Bogić Popović

Personal information
- Full name: Bogić Popović
- Date of birth: 10 March 1974 (age 52)
- Place of birth: Belgrade, SFR Yugoslavia
- Height: 1.87 m (6 ft 1+1⁄2 in)
- Position: Forward

Senior career*
- Years: Team / Apps / (Gls)
- 1996–1999: Hajduk Beograd
- 1999: OFK Beograd / 1 / (0)
- 1999–2000: Hajduk Beograd / 18 / (14)
- 2000: Hammarby / 1 / (0)
- 2001: Železnik / 6 / (1)
- 2001–2005: Hajduk Beograd / 90 / (56)

= Bogić Popović =

Serbian footballer

Bogić Popović (Богић Поповић; born 10 March 1974) is a former Serbian footballer.

==Career==

===Hajduk Belgrade===
In the 1999–00 Hajduk Beograd season, Popović scored 14 goals in the 1999–2000 First League of FR Yugoslavia.
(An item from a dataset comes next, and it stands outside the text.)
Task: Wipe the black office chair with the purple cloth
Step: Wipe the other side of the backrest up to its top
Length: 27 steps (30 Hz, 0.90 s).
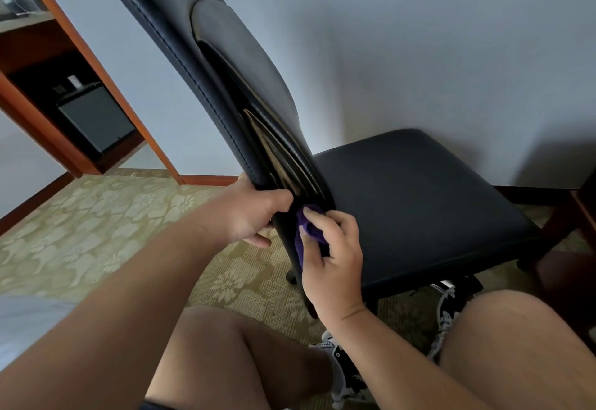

Tall and heavy, he made use of his physical characteristics in order to become a prolific goalscorer in the First and Second leagues of FR Yugoslavia.

===Hammarby IF===
After seeing video tapes of Popović and fellow Yugoslav player Dragan Vasiljević, Hammarby bought the two players, Popović for 4 million kronor. Popović played one match for Hammarby IF, the 0–1 loss against Sundsvall in the 2000 Allsvenskan première. After argues with Hammarby coach Sören Cratz, he left Hammarby in June 2000.

By summer 2012 he was the director of the youth sections of Hajduk Beograd and still holding that post by March 2015.